What needs to be done
The response must restate all of the data word for word.

Data extracts
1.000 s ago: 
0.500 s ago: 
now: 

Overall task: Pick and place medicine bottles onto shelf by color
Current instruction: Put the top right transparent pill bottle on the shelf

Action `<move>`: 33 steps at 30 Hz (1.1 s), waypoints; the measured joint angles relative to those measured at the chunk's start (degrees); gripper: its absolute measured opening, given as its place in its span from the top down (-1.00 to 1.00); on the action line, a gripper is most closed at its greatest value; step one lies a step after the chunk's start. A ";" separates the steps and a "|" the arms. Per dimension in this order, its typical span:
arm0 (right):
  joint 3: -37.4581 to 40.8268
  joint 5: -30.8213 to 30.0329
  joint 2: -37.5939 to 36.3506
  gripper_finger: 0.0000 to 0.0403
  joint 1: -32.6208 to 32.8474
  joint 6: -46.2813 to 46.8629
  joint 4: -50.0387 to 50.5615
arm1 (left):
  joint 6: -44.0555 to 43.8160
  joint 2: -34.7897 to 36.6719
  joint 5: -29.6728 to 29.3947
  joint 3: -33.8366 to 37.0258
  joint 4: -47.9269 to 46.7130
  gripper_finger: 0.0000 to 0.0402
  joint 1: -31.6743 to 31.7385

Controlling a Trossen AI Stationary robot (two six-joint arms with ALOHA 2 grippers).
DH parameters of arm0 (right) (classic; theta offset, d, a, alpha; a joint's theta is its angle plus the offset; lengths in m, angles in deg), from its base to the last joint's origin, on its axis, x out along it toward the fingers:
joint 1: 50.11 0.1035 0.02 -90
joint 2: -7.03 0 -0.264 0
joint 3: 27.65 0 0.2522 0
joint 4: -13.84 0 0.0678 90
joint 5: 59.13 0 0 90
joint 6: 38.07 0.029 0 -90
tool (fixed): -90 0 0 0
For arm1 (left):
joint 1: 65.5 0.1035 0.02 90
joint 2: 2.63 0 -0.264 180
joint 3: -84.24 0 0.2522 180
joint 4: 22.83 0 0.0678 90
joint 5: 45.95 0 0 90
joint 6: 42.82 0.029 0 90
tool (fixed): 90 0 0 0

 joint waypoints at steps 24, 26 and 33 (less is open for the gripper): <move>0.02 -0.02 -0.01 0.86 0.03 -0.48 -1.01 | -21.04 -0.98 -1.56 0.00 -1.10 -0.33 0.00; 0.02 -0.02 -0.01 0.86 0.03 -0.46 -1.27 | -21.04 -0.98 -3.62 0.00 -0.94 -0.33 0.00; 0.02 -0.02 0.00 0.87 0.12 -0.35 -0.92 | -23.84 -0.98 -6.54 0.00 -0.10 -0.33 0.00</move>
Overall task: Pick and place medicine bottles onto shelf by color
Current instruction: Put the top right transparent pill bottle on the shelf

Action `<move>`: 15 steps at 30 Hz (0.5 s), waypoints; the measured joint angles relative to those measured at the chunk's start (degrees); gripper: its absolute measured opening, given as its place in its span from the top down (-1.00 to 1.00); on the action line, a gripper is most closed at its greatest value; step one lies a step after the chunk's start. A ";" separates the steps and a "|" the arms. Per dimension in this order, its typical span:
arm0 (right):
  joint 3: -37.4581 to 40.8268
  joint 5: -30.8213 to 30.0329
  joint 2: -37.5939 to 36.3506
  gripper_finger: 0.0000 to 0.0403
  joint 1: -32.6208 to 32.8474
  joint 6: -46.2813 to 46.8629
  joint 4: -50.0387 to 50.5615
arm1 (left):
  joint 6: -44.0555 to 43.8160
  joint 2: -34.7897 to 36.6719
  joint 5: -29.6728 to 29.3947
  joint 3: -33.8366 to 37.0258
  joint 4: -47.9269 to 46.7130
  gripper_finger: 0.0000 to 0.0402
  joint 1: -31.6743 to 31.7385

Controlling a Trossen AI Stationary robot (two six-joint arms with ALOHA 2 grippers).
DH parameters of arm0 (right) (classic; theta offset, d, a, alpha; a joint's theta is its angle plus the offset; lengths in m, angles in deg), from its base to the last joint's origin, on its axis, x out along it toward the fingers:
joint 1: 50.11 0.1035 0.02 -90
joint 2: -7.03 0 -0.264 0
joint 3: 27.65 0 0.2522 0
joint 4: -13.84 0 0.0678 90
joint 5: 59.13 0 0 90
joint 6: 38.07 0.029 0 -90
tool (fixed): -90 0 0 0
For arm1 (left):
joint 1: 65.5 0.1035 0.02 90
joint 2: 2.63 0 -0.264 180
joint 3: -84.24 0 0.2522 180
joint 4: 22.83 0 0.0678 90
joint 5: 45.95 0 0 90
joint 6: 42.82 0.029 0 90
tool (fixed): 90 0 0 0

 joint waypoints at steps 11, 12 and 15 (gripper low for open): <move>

Task solution
1.000 s ago: 
0.500 s ago: 
now: 

Overall task: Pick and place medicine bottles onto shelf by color
Current instruction: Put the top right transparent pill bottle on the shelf

Action `<move>`: 33 steps at 30 Hz (1.1 s), waypoints; the measured joint angles relative to those measured at the chunk's start (degrees); gripper: its absolute measured opening, given as its place in its span from the top down (-1.00 to 1.00); on the action line, a gripper is most closed at its greatest value; step one lies a step after the chunk's start. A ";" separates the steps and a "|" the arms. Per dimension in this order, its typical span:
arm0 (right):
  joint 3: -37.4581 to 40.8268
  joint 5: -30.8213 to 30.0329
  joint 2: -37.5939 to 36.3506
  gripper_finger: 0.0000 to 0.0403
  joint 1: -32.6208 to 32.8474
  joint 6: -46.2813 to 46.8629
  joint 4: -50.0387 to 50.5615
arm1 (left):
  joint 6: -44.0555 to 43.8160
  joint 2: -34.7897 to 36.6719
  joint 5: -29.6728 to 29.3947
  joint 3: -33.8366 to 37.0258
  joint 4: -47.9269 to 46.7130
  gripper_finger: 0.0000 to 0.0402
  joint 1: -31.6743 to 31.7385

Controlling a Trossen AI Stationary robot (two six-joint arms with ALOHA 2 grippers).
DH parameters of arm0 (right) (classic; theta offset, d, a, alpha; a joint's theta is its angle plus the offset; lengths in m, angles in deg), from its base to the last joint's origin, on its axis, x out along it toward the fingers:
joint 1: 50.11 0.1035 0.02 -90
joint 2: -7.03 0 -0.264 0
joint 3: 27.65 0 0.2522 0
joint 4: -13.84 0 0.0678 90
joint 5: 59.13 0 0 90
joint 6: 38.07 0.029 0 -90
tool (fixed): -90 0 0 0
For arm1 (left):
joint 1: 65.5 0.1035 0.02 90
joint 2: 2.63 0 -0.264 180
joint 3: -84.24 0 0.2522 180
joint 4: 22.83 0 0.0678 90
joint 5: 45.95 0 0 90
joint 6: 42.82 0.029 0 90
tool (fixed): 90 0 0 0

 joint waypoints at steps 24, 26 and 33 (less is open for the gripper): <move>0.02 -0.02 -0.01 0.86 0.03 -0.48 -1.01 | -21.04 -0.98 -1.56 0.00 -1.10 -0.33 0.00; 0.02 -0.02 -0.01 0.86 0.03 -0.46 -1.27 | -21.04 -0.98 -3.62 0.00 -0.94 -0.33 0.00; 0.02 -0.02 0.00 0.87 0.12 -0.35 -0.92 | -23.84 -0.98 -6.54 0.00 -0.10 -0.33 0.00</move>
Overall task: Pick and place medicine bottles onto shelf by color
Current instruction: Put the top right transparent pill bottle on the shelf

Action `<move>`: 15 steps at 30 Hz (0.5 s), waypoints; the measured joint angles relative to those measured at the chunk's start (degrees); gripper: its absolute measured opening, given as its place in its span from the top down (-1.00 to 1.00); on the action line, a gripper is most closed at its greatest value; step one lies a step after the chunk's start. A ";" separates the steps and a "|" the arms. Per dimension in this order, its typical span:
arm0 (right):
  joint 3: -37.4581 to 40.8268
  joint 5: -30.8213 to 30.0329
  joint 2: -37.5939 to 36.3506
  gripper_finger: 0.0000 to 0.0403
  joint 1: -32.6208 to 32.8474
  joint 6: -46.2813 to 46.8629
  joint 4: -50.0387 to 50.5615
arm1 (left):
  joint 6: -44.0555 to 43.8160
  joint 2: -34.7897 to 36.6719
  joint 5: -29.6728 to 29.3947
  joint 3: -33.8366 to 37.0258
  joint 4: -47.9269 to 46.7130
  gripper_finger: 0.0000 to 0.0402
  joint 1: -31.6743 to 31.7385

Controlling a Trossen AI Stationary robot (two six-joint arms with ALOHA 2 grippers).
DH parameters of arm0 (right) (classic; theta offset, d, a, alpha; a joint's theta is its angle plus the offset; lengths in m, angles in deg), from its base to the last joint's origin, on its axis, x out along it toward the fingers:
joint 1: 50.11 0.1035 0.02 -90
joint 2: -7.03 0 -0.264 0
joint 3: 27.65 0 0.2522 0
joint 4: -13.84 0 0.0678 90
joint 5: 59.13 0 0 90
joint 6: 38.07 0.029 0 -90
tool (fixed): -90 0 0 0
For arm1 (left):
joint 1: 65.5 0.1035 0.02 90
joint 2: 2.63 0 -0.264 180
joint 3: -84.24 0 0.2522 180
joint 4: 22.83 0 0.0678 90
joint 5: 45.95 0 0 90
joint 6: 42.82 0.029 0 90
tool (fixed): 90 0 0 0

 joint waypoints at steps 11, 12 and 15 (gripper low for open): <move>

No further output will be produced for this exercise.